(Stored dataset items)
- Opening Delimiter -

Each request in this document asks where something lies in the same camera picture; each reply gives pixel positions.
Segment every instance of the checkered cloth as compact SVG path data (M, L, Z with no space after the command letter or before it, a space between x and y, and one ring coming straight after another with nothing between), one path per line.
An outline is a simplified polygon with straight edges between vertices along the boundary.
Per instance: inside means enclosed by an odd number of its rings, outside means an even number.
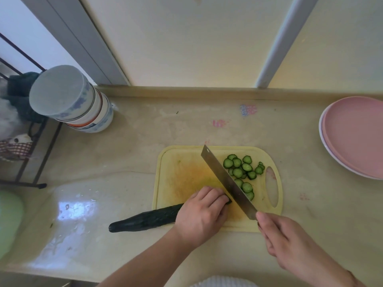
M8 162L24 160L30 156L32 142L10 143L12 139L0 141L0 159Z

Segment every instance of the sliced cucumber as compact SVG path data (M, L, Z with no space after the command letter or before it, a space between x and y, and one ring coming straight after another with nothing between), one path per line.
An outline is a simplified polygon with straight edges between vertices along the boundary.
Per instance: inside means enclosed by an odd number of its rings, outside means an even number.
M250 171L247 173L247 177L250 179L250 180L253 180L255 178L257 178L257 174L255 171Z
M245 193L245 194L246 194L247 198L248 198L250 201L253 200L253 198L254 198L254 193L253 193L253 192L251 192L251 193Z
M233 175L236 178L241 178L242 175L243 175L243 171L241 169L239 169L239 168L233 169Z
M247 164L247 163L243 163L243 164L242 164L242 169L243 169L244 171L246 171L246 172L249 172L249 171L252 171L252 170L253 170L253 168L251 167L251 165L250 165L250 164Z
M229 156L227 156L227 159L230 159L230 160L233 160L234 158L237 158L237 155L230 154Z
M242 161L243 161L244 163L247 163L247 164L251 164L251 163L253 162L253 160L251 159L251 157L250 157L249 155L246 155L246 156L242 159Z
M233 161L230 160L230 159L226 158L225 160L223 160L223 167L226 168L226 169L232 167L233 164L234 164Z
M233 158L232 161L233 161L233 163L234 163L234 167L235 167L235 168L240 167L241 164L242 164L242 161L241 161L241 159L239 159L239 158Z
M242 184L242 190L244 193L251 193L253 191L253 187L251 186L250 183L244 182Z
M238 185L239 188L242 187L242 184L243 184L242 179L237 178L237 179L234 180L234 182Z
M256 174L262 174L263 173L263 169L261 166L258 166L254 169L254 171L256 172Z

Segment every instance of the green container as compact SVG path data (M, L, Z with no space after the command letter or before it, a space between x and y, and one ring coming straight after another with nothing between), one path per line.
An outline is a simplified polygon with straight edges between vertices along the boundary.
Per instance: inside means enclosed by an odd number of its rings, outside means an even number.
M0 259L11 250L22 221L24 205L14 193L0 191Z

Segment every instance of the bowl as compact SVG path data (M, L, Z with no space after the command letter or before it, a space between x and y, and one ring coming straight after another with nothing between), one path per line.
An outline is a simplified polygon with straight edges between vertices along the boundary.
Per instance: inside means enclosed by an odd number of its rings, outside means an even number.
M94 119L92 123L85 127L71 127L75 130L82 131L84 133L97 133L106 129L113 120L113 108L108 98L101 93L103 99L102 109L100 114Z
M376 177L372 177L372 176L369 176L369 175L366 175L366 174L363 174L363 173L360 173L350 167L348 167L347 165L345 165L341 160L339 160L337 158L337 156L335 156L332 151L330 150L330 148L328 147L325 139L324 139L324 136L323 136L323 130L322 130L322 123L323 123L323 117L324 115L326 114L326 112L328 111L328 109L333 105L333 103L331 105L329 105L327 108L325 108L325 110L323 111L323 113L321 114L321 117L319 119L319 135L321 137L321 141L324 145L324 148L326 148L327 152L331 155L331 157L333 157L340 165L342 165L344 168L350 170L351 172L355 173L355 174L358 174L360 176L363 176L363 177L366 177L366 178L371 178L371 179L376 179L376 180L382 180L380 178L376 178Z
M86 125L89 125L91 122L93 122L97 116L99 115L102 108L102 95L99 91L96 91L95 94L95 101L90 107L89 111L81 116L80 118L67 122L69 126L72 127L84 127Z
M92 85L80 70L71 65L59 65L41 73L29 96L35 112L61 121L84 115L94 98Z

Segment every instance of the marble countertop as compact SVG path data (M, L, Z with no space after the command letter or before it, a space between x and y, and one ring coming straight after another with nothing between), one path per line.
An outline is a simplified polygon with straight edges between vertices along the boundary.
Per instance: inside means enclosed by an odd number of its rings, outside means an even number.
M169 229L108 232L111 222L151 209L161 150L206 143L264 149L282 179L282 214L367 286L381 285L383 182L349 172L326 152L318 121L328 103L111 100L118 112L105 131L62 128L40 179L46 189L15 190L26 215L1 270L103 280ZM280 269L259 233L219 232L167 286L186 287L211 275L242 277L261 287L306 286Z

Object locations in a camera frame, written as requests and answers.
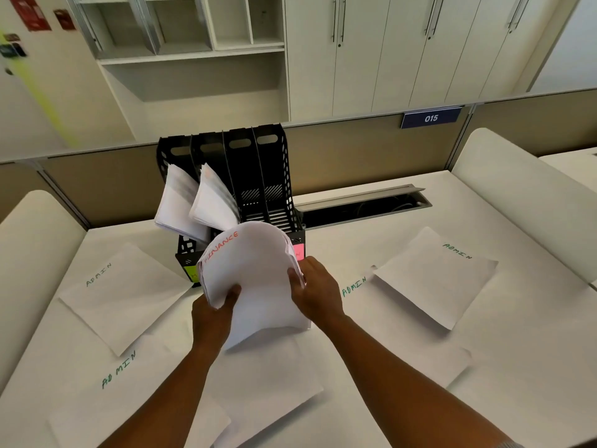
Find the person's left hand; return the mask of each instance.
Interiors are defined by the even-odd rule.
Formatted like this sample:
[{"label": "person's left hand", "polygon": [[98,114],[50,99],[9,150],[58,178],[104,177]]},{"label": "person's left hand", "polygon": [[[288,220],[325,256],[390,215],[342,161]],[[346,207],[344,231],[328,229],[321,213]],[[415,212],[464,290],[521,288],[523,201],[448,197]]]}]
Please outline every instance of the person's left hand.
[{"label": "person's left hand", "polygon": [[232,323],[232,310],[241,287],[235,284],[228,291],[224,305],[216,309],[205,295],[193,302],[193,350],[208,356],[214,362],[228,335]]}]

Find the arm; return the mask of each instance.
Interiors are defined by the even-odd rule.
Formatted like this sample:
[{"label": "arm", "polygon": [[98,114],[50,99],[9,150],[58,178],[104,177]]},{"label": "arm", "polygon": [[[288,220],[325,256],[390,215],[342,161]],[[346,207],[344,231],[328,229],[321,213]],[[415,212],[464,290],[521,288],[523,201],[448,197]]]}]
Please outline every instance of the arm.
[{"label": "arm", "polygon": [[294,302],[332,341],[392,447],[496,448],[510,439],[344,314],[336,280],[313,257],[288,270]]},{"label": "arm", "polygon": [[232,309],[241,292],[234,286],[220,309],[205,296],[193,302],[193,347],[168,378],[100,448],[183,448],[205,378],[230,334]]}]

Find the pink sticky note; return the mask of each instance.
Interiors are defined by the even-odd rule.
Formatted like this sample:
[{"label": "pink sticky note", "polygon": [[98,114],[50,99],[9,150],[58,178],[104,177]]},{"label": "pink sticky note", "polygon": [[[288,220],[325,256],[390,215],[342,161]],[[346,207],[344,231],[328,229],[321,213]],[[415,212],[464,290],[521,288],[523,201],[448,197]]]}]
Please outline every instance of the pink sticky note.
[{"label": "pink sticky note", "polygon": [[297,257],[297,260],[302,260],[304,259],[304,244],[296,244],[293,245],[294,247],[294,254]]}]

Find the black file holder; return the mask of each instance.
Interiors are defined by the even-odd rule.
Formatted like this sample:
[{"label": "black file holder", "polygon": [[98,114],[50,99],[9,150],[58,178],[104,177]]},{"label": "black file holder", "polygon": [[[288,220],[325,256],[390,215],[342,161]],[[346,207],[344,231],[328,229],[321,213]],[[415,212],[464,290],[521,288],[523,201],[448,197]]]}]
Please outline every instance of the black file holder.
[{"label": "black file holder", "polygon": [[[168,164],[181,167],[200,182],[201,165],[208,164],[234,196],[241,221],[259,220],[284,231],[294,245],[305,234],[292,200],[288,143],[280,124],[198,135],[160,138],[157,161],[164,181]],[[213,239],[220,231],[211,230]],[[199,286],[196,264],[206,245],[178,237],[176,259]]]}]

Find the hand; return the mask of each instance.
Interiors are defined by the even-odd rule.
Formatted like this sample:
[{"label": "hand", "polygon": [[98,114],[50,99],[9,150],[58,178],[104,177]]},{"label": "hand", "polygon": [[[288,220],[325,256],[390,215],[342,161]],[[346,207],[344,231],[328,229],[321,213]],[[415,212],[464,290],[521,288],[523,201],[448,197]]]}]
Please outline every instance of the hand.
[{"label": "hand", "polygon": [[299,261],[298,265],[306,286],[302,288],[296,271],[288,269],[293,301],[305,316],[325,331],[330,323],[345,316],[338,282],[312,256]]},{"label": "hand", "polygon": [[208,355],[214,362],[228,335],[232,323],[232,310],[241,287],[235,284],[226,295],[224,305],[216,309],[209,304],[205,295],[193,302],[193,351]]}]

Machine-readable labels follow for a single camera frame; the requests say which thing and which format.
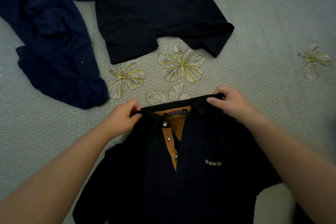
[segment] dark blue garment
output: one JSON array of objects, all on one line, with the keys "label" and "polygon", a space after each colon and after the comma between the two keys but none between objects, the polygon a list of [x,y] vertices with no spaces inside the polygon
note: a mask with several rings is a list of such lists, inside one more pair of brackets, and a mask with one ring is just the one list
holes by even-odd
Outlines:
[{"label": "dark blue garment", "polygon": [[0,16],[25,43],[16,49],[18,64],[36,89],[82,109],[108,100],[85,23],[72,0],[0,0]]}]

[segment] black collar
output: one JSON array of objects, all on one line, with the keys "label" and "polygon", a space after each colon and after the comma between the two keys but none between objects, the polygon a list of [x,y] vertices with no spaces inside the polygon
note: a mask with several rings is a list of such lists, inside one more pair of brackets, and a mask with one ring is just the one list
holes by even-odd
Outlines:
[{"label": "black collar", "polygon": [[222,99],[223,94],[211,94],[211,95],[205,95],[205,96],[200,96],[200,97],[195,97],[191,99],[186,99],[186,100],[180,100],[180,101],[174,101],[174,102],[169,102],[169,103],[164,103],[160,105],[153,105],[153,106],[148,106],[141,108],[141,111],[136,112],[136,113],[141,113],[146,119],[148,119],[148,122],[151,125],[157,124],[158,120],[162,118],[161,115],[156,114],[155,112],[158,111],[165,111],[169,109],[174,109],[174,108],[180,108],[180,107],[185,107],[185,106],[191,106],[191,110],[196,110],[199,115],[204,115],[210,112],[216,112],[220,111],[217,107],[214,107],[210,105],[206,99],[209,97],[214,97],[218,99]]}]

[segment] person's left arm
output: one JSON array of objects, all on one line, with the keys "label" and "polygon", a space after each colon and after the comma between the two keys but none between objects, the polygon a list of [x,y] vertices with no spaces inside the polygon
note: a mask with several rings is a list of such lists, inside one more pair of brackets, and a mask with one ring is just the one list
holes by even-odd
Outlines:
[{"label": "person's left arm", "polygon": [[0,203],[0,223],[60,224],[69,212],[103,148],[141,118],[130,117],[136,100],[117,106],[92,128]]}]

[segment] clothing tag
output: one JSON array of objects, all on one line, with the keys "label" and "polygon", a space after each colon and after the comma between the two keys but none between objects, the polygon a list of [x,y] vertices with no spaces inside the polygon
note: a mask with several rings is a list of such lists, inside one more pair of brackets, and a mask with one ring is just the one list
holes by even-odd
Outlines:
[{"label": "clothing tag", "polygon": [[186,114],[188,111],[186,109],[178,110],[178,111],[173,111],[173,112],[166,112],[163,114],[163,116],[174,116],[177,114]]}]

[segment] person
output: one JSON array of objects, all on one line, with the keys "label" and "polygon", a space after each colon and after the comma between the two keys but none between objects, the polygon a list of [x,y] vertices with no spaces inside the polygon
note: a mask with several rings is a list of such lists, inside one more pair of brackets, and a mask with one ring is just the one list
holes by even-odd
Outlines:
[{"label": "person", "polygon": [[[239,90],[219,86],[224,100],[207,101],[245,125],[283,182],[317,224],[336,223],[336,167],[246,101]],[[141,118],[136,100],[117,106],[8,195],[0,204],[0,223],[62,223],[103,148]]]}]

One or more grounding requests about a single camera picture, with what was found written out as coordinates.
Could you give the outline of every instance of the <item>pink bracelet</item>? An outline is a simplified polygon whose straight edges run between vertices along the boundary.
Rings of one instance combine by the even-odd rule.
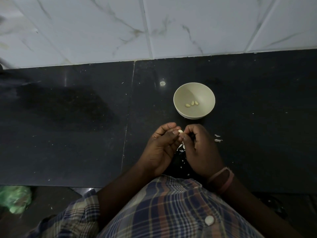
[[[228,168],[228,167],[225,167],[223,168],[222,170],[220,170],[219,172],[215,173],[212,177],[210,177],[208,179],[208,182],[207,183],[210,183],[212,182],[218,175],[220,175],[222,172],[224,172],[225,170],[228,170],[229,171],[229,178],[228,180],[225,182],[225,184],[217,191],[217,193],[219,195],[221,195],[223,192],[225,192],[228,187],[231,185],[232,183],[232,180],[233,180],[233,177],[235,176],[232,171]]]

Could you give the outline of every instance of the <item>bowl rim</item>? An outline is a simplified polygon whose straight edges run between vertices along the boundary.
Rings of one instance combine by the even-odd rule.
[[[204,85],[204,84],[199,83],[199,82],[188,82],[188,83],[185,83],[185,84],[179,86],[178,89],[176,89],[176,91],[174,92],[174,96],[173,96],[174,107],[176,108],[177,112],[179,112],[179,113],[182,114],[182,115],[185,115],[186,117],[189,117],[189,118],[202,118],[202,117],[204,117],[204,116],[188,116],[188,115],[182,113],[181,111],[179,111],[179,109],[178,109],[178,108],[176,107],[176,105],[175,105],[175,94],[176,94],[176,92],[177,92],[181,87],[183,87],[184,85],[191,84],[191,83],[197,83],[197,84],[200,84],[200,85],[203,85],[203,86],[207,87],[207,88],[211,91],[212,95],[213,95],[214,98],[215,98],[215,104],[214,104],[214,106],[213,106],[212,109],[211,109],[208,113],[206,113],[204,116],[206,116],[207,114],[209,114],[209,113],[214,109],[214,107],[215,107],[215,105],[216,105],[216,96],[215,96],[214,92],[213,92],[207,85]]]

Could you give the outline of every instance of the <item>tiled wall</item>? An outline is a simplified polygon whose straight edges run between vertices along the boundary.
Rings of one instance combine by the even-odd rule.
[[[32,23],[0,25],[0,57],[16,67],[317,46],[317,0],[12,1]]]

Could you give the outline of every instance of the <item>shirt button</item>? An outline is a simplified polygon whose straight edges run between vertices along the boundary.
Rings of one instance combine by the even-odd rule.
[[[205,218],[206,225],[210,226],[215,222],[215,218],[213,216],[207,216]]]

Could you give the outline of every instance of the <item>shirt sleeve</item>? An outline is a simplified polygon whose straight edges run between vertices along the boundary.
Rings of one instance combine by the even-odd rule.
[[[43,219],[27,238],[96,237],[99,232],[99,202],[95,190],[87,192],[61,213]]]

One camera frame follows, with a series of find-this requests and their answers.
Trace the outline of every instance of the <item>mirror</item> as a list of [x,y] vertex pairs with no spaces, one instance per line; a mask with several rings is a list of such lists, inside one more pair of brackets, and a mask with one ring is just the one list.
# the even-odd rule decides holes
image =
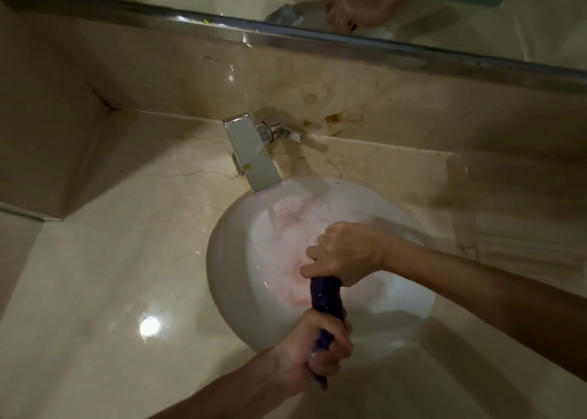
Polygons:
[[133,1],[587,70],[587,0]]

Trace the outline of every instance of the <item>sink basin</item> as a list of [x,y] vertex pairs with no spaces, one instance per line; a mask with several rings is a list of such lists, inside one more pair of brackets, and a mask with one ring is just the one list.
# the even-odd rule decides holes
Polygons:
[[[224,213],[210,236],[207,273],[216,305],[251,348],[274,346],[311,307],[299,267],[308,246],[336,221],[377,222],[421,243],[410,219],[376,192],[335,178],[299,178],[246,195]],[[429,314],[434,293],[387,272],[341,291],[353,323],[353,357],[345,366],[379,360],[399,349]]]

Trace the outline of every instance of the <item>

- Closing Delimiter -

Work instruction
In the records, locate each line holding the string "single" and copy it.

Task output
Machine-readable labels follow for a single camera frame; the requests say which thing and which format.
One or more grounding requests about a single camera picture, with what was found written out as coordinates.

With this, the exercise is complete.